Muore dopo il ricovero in tre ospedali

Il 71enne scomparso in circostanze poco chiare: operato ad Avezzano, dimesso a Sulmona, decesso al San Salvatore
L’AQUILA. È morto all’ospedale San Salvatore dell’Aquila in circostanze tutte da chiarire, dopo essere passato per altri due ospedali. Sul caso si è mossa la Procura e la famiglia, attraverso il proprio legale, chiede che vengano accertati i fatti e se, eventualmente, ci siano state delle negligenze.

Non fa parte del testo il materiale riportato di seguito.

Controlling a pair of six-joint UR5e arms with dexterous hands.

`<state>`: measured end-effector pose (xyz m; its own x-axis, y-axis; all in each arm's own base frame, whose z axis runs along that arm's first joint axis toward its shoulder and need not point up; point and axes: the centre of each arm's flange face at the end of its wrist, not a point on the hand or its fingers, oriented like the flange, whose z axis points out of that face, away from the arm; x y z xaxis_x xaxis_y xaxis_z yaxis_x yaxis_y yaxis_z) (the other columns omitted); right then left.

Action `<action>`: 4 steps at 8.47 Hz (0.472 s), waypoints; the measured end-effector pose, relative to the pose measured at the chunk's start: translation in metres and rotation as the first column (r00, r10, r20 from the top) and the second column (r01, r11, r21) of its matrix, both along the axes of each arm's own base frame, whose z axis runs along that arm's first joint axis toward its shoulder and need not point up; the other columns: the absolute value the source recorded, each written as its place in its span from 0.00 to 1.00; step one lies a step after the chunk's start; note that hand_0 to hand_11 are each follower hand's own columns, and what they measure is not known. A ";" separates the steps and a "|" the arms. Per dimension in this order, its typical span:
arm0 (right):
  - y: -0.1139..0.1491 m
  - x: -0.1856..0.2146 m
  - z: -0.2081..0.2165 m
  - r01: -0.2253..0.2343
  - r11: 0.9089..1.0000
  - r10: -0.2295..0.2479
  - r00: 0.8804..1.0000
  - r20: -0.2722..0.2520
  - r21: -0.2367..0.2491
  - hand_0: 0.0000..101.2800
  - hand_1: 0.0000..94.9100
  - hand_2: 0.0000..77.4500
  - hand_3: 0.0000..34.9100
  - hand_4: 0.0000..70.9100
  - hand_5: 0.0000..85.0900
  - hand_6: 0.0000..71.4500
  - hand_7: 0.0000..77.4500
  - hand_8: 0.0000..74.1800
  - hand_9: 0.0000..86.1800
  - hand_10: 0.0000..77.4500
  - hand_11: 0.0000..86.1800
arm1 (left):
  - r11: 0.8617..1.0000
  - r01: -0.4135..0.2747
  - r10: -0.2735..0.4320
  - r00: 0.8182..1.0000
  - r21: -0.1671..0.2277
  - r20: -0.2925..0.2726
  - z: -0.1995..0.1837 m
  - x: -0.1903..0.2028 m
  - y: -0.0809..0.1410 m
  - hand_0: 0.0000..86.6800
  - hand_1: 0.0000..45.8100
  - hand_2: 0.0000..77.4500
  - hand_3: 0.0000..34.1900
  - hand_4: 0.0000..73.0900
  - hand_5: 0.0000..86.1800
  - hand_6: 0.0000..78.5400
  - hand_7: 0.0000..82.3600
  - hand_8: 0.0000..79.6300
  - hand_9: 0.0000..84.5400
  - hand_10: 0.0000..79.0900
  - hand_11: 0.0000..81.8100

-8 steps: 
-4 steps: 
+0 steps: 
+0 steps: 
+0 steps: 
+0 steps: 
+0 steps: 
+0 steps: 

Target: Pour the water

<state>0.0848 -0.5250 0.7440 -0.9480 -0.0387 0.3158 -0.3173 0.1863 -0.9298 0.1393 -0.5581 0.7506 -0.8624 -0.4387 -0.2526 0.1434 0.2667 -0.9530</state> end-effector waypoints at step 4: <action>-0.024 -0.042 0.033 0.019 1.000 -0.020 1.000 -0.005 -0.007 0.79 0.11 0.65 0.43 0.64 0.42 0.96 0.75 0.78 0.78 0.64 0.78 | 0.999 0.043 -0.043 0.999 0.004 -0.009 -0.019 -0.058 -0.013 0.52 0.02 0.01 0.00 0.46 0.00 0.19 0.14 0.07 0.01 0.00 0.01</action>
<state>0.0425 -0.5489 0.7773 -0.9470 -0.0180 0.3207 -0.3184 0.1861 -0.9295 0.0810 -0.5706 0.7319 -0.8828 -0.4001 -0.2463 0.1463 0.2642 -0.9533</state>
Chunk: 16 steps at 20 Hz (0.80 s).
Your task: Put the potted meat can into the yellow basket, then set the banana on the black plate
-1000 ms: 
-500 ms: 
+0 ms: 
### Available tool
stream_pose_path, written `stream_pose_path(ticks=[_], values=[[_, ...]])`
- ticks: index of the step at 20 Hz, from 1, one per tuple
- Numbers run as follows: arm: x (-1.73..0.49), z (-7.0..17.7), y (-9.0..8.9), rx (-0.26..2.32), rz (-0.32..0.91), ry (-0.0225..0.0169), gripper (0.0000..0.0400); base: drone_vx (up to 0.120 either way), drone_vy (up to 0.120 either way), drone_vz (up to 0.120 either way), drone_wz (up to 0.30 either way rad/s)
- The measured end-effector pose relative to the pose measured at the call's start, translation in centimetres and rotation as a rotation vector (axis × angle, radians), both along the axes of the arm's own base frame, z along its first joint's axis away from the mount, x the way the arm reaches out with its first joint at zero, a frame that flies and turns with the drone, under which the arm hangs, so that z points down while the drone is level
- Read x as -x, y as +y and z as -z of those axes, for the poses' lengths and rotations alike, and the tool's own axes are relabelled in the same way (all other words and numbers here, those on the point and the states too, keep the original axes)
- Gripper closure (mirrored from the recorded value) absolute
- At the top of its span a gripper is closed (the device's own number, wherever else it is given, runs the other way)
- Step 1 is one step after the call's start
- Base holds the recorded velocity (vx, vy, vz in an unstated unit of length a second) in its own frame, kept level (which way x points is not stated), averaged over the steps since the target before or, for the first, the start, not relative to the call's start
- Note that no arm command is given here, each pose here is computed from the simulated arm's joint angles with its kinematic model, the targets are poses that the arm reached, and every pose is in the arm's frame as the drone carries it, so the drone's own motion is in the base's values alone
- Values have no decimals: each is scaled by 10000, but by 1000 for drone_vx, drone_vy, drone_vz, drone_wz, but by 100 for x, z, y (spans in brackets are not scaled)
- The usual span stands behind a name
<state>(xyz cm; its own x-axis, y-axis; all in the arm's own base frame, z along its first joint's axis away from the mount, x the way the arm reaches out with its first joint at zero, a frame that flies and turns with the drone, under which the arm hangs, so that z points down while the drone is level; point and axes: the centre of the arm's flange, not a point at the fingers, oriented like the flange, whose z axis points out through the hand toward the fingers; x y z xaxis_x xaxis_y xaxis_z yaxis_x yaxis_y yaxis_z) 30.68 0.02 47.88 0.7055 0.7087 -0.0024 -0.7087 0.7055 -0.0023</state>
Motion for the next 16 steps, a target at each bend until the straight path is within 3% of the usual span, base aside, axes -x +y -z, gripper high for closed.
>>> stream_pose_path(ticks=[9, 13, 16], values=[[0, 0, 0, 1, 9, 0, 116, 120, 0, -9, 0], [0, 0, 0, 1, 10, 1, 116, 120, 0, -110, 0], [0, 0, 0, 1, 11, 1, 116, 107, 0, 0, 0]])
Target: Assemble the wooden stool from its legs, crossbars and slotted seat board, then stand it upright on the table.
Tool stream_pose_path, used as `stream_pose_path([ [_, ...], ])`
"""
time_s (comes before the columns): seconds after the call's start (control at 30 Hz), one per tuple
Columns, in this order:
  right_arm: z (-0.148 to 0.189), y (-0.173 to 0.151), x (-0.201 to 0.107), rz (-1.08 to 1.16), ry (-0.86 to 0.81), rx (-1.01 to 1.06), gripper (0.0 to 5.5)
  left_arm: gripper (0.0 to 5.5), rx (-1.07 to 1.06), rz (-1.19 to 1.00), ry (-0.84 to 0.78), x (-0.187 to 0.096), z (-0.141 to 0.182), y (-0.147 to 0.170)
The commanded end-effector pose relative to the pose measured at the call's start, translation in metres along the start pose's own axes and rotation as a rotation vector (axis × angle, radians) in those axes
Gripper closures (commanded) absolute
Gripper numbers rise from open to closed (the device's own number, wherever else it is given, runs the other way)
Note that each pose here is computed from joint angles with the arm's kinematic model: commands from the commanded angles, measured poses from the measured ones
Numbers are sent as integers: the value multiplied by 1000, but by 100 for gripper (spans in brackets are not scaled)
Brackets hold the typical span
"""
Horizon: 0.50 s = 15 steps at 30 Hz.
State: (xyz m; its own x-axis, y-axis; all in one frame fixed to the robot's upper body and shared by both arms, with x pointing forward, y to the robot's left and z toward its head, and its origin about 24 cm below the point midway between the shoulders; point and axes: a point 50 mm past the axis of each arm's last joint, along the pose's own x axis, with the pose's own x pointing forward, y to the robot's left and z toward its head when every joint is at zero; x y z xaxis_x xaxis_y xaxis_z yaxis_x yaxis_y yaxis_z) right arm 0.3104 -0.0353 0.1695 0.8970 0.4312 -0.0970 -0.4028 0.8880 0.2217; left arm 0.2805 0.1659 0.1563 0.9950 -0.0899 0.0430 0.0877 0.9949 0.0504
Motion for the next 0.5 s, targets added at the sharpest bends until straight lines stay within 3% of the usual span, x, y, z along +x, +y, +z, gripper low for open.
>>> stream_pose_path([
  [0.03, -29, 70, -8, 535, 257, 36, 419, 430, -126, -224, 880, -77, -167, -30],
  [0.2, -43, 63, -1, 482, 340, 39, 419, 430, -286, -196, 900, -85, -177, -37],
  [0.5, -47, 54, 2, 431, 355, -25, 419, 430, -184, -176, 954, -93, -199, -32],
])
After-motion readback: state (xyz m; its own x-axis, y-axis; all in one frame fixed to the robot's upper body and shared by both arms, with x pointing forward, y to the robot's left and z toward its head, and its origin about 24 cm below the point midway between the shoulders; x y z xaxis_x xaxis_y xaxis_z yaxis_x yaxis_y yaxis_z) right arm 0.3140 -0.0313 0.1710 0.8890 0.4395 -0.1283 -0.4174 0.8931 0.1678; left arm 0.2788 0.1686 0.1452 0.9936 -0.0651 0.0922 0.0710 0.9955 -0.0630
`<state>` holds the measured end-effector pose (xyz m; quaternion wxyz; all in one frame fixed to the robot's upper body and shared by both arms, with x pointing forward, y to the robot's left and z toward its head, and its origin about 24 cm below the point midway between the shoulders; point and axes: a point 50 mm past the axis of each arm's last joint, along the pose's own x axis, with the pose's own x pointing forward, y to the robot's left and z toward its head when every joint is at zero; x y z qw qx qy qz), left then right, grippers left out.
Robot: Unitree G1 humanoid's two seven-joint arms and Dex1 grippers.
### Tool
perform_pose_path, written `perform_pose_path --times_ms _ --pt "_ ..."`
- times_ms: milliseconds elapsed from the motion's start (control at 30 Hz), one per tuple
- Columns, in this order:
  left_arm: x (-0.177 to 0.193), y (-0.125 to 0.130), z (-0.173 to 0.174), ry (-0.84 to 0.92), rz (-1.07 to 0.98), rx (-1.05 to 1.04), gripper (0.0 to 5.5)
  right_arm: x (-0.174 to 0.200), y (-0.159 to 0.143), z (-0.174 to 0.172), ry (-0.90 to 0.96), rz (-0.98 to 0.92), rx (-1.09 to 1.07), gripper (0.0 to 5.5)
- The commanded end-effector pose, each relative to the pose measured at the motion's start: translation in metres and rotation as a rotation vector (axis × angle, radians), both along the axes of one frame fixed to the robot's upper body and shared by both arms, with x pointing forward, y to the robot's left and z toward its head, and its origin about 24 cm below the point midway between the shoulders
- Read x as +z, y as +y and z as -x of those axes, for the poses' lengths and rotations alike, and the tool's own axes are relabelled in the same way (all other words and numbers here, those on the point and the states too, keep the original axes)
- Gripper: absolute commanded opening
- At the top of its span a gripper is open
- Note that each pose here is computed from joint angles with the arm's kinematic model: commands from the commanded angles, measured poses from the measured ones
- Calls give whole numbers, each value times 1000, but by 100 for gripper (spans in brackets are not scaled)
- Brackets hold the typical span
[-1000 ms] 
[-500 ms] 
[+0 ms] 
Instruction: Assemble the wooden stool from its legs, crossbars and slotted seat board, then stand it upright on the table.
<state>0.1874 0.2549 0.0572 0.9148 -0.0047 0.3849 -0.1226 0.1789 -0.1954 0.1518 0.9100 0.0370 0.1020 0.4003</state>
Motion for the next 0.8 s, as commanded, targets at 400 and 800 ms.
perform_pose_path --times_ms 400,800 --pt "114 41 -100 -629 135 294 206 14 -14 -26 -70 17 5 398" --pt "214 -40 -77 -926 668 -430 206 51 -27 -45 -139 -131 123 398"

Perché Nello Cellante, 71 anni, di Campo di Giove, a detta della moglie e della figlia, stava bene. Almeno fino allo scorso 6 settembre. L’uomo si è sentito male nella sua abitazione ed è stato accompagnato all’ospedale dell’Annunziata di Sulmona per degli accertamenti. Dopo un primo esame, il 71enne è stato trasferito all’ospedale di Avezzano e qui sottoposto a un intervento chirurgico per l’applicazione di uno stent (un piccolo tubo a rete metallica che può essere inserito in alcuni organi cavi per sostenerne le pareti interne; viene utilizzato soprattutto a livello vascolare, quando viene posto all’interno di arterie che presentino restringimenti o abbiano le pareti deboli, che richiedono un rinforzo). A due giorni dall’operazione, l’anziano è stato dimesso e trasferito nuovamente a Sulmona per un periodo di convalescenza (8 settembre). Mercoledì 15 settembre Cellante è stato sottoposto a una gastroscopia. Alle 16 dello stesso giorno le dimissioni. «Ma non ce la faceva neanche a salire in macchina», hanno raccontato i familiari. Davanti al piazzale dell’Annunziata l’uomo ha accusato un nuovo malore ed è stato quindi riportato al pronto soccorso. Trasferito d’urgenza all’Aquila, il giorno successivo (16 settembre) alle 14 è avvenuto il decesso. L’ospedale San Salvatore ha disposto un accertamento autoptico sulla salma. E del caso è stata informata la Procura dell’Aquila. I funerali dell’uomo sono stati celebrati sabato scorso, ma non è escluso che l’apertura di un’inchiesta possa condurre alla riesumazione della salma. La famiglia si è rivolta all’avvocato Antonella Di Nino. (r.rs.)